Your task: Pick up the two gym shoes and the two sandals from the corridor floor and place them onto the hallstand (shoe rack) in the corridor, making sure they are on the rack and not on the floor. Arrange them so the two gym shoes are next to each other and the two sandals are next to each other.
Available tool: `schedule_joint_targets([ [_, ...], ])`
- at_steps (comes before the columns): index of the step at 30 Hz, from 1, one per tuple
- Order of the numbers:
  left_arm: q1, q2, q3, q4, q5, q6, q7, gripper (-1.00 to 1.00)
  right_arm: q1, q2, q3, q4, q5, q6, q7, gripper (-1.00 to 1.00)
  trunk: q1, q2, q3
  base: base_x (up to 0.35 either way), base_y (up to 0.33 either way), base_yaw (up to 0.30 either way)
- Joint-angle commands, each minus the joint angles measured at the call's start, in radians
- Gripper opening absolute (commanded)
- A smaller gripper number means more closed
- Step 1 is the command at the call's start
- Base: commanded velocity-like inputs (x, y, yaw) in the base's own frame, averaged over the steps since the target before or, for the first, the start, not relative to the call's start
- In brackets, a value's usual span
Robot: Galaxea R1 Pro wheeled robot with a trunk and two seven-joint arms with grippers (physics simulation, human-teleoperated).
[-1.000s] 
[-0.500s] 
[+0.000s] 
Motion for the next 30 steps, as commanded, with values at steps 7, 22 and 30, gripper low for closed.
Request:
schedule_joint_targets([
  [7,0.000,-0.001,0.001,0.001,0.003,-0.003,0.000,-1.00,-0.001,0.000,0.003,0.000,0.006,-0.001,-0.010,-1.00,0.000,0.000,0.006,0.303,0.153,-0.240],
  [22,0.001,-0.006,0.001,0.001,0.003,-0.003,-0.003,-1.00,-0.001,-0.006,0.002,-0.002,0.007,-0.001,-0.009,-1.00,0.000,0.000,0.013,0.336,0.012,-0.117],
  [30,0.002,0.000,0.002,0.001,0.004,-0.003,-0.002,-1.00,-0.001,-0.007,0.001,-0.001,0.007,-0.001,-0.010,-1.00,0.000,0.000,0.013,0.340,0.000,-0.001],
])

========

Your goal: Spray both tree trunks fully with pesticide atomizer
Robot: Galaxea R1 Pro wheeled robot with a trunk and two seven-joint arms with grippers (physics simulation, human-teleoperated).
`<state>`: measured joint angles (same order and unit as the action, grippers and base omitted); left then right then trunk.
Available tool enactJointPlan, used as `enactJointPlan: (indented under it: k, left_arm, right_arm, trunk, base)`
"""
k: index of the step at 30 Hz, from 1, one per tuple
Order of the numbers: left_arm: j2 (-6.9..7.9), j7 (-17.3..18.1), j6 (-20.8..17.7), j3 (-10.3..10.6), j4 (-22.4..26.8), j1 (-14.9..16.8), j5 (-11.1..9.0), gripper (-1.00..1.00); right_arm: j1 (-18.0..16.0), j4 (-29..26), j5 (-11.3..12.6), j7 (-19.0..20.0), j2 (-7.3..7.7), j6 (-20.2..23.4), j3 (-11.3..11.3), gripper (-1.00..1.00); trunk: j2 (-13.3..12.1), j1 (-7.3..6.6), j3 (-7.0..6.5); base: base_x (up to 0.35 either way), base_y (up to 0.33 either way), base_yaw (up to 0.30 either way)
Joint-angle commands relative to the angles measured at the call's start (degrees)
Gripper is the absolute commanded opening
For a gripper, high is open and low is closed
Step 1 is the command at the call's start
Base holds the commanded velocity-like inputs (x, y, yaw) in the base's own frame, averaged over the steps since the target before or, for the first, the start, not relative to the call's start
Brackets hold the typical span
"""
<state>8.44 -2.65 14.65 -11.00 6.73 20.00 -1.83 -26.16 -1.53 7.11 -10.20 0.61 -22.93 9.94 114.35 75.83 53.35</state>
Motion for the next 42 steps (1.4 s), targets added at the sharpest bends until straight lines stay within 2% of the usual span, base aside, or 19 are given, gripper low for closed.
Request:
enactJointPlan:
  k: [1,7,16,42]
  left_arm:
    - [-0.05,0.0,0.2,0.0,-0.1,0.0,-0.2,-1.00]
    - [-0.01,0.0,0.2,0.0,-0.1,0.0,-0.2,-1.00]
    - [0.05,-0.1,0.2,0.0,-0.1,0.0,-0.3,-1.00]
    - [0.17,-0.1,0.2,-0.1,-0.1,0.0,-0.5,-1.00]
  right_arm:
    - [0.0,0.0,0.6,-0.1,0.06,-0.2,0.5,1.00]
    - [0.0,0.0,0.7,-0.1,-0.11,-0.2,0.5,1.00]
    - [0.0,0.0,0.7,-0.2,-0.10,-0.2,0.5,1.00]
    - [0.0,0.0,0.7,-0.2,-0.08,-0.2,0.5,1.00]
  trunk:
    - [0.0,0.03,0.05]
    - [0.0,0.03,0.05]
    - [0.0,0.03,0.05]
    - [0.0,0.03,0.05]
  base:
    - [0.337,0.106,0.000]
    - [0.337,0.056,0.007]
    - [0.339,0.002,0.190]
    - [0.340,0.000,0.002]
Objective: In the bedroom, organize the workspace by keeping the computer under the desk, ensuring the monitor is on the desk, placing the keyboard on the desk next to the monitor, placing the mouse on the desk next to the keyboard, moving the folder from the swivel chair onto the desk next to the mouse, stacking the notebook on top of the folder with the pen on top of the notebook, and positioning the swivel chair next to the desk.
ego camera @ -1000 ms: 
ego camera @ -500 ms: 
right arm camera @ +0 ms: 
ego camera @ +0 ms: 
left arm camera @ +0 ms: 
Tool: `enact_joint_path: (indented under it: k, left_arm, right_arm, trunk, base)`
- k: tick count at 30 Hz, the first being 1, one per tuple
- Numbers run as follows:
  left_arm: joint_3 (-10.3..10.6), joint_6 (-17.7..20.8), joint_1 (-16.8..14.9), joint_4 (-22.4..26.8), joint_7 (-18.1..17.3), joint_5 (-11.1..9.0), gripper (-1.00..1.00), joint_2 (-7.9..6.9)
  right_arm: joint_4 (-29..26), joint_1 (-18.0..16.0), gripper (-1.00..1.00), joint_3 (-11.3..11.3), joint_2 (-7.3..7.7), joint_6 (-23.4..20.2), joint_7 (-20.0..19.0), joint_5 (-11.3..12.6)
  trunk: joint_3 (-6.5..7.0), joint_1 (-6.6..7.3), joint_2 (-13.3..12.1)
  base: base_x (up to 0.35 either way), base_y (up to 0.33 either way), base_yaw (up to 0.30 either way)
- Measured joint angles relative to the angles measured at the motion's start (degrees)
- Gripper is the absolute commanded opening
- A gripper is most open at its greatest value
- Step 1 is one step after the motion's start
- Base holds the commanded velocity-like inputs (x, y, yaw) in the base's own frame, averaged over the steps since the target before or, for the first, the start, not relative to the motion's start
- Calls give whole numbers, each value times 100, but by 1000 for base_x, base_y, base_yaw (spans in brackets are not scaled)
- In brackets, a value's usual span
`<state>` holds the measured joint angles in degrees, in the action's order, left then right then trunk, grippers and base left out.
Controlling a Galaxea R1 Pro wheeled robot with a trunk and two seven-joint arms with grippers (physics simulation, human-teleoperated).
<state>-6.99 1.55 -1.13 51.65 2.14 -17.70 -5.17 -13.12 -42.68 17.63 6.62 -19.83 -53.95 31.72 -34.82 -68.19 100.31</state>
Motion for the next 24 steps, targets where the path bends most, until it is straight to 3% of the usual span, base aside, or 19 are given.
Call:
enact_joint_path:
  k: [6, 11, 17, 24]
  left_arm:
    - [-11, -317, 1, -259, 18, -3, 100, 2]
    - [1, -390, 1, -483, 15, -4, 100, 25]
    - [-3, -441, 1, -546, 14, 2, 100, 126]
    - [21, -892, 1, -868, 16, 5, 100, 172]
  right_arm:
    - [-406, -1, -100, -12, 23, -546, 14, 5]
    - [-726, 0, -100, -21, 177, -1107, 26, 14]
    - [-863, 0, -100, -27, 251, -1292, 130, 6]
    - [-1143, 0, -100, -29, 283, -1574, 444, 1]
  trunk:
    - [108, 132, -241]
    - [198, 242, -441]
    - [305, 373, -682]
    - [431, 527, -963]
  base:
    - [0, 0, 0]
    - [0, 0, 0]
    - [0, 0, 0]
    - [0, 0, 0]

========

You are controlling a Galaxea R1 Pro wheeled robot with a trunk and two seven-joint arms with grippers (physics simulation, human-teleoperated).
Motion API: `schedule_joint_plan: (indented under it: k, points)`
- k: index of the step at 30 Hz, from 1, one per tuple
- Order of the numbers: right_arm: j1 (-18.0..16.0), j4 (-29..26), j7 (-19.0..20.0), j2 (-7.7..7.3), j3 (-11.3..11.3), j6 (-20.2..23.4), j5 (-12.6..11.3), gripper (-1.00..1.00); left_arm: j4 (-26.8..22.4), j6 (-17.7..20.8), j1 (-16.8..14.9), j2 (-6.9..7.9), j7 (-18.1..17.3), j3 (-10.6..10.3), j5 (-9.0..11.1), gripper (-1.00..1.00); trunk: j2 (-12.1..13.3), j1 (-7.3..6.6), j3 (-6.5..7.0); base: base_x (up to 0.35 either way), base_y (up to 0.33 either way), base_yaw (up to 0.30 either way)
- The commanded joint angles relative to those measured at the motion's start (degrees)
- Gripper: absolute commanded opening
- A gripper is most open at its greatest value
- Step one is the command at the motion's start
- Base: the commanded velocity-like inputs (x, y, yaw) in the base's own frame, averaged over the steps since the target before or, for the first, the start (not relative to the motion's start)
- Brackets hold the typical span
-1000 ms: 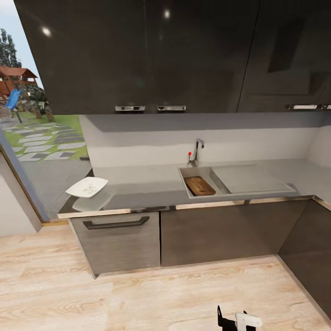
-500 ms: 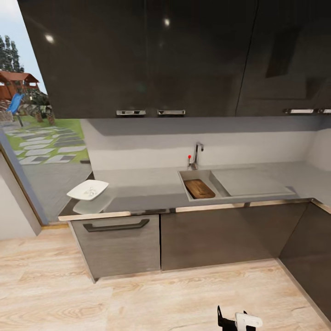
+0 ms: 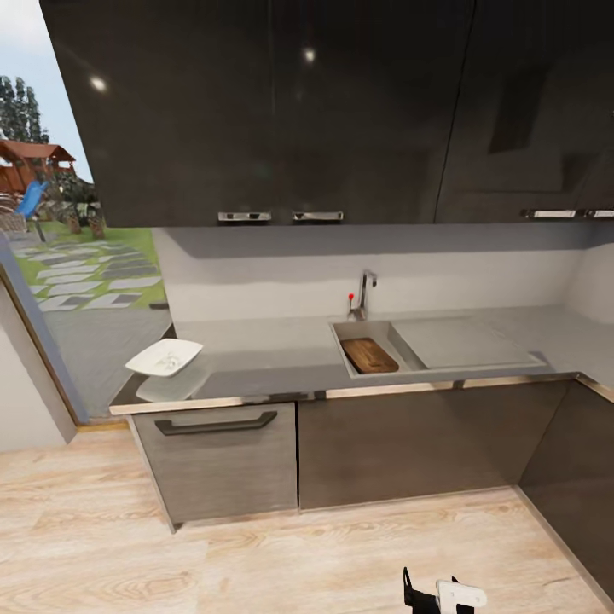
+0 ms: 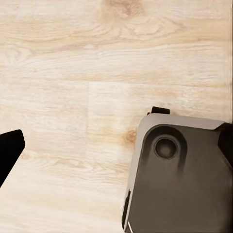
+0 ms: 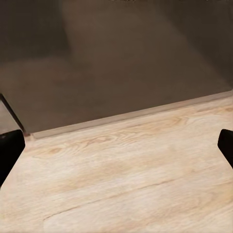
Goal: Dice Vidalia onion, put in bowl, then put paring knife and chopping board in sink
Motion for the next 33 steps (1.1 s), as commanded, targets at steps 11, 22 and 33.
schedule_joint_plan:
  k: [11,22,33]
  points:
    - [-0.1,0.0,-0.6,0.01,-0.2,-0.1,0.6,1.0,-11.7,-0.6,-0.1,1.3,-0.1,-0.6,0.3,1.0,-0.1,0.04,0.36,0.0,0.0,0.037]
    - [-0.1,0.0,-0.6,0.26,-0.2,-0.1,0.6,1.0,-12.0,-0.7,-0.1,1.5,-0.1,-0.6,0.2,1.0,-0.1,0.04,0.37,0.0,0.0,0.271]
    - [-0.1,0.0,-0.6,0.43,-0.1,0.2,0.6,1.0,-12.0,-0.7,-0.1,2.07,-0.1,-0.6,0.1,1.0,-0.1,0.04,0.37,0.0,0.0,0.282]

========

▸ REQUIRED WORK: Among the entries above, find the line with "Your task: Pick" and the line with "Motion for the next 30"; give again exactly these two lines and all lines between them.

▸ SOLVED PROBLEM:
Your task: Pick up the two gym shoes and the two sandals from the corridor floor and place them onto the hallstand (shoe rack) in the corridor, making sure they are on the rack and not on the floor. Arrange them so the two gym shoes are next to each other and the two sandals are next to each other.
Available tool: `schedule_joint_targets([ [_, ...], ])`
- at_steps (comes before the columns): index of the step at 30 Hz, from 1, one per tuple
- Order of the numbers:
  left_arm: q1, q2, q3, q4, q5, q6, q7, gripper (-1.00 to 1.00)
  right_arm: q1, q2, q3, q4, q5, q6, q7, gripper (-1.00 to 1.00)
  trunk: q1, q2, q3
  base: base_x (up to 0.35 either way), base_y (up to 0.33 either way), base_yaw (up to 0.30 either way)
- Joint-angle commands, each minus the joint angles measured at the call's start, in radians
- Gripper opening absolute (commanded)
- A smaller gripper number means more closed
- Step 1 is the command at the call's start
- Base: commanded velocity-like inputs (x, y, yaw) in the base's own frame, averaged over the steps since the target before or, for the first, the start, not relative to the call's start
- In brackets, a value's usual span
Robot: Galaxea R1 Pro wheeled robot with a trunk and two seven-joint arms with grippers (physics simulation, human-teleoperated).
[-1.000s] 
[-0.500s] 
[+0.000s] 
Motion for the next 30 steps, as commanded, with values at steps 7, 22 and 30, gripper low for closed.

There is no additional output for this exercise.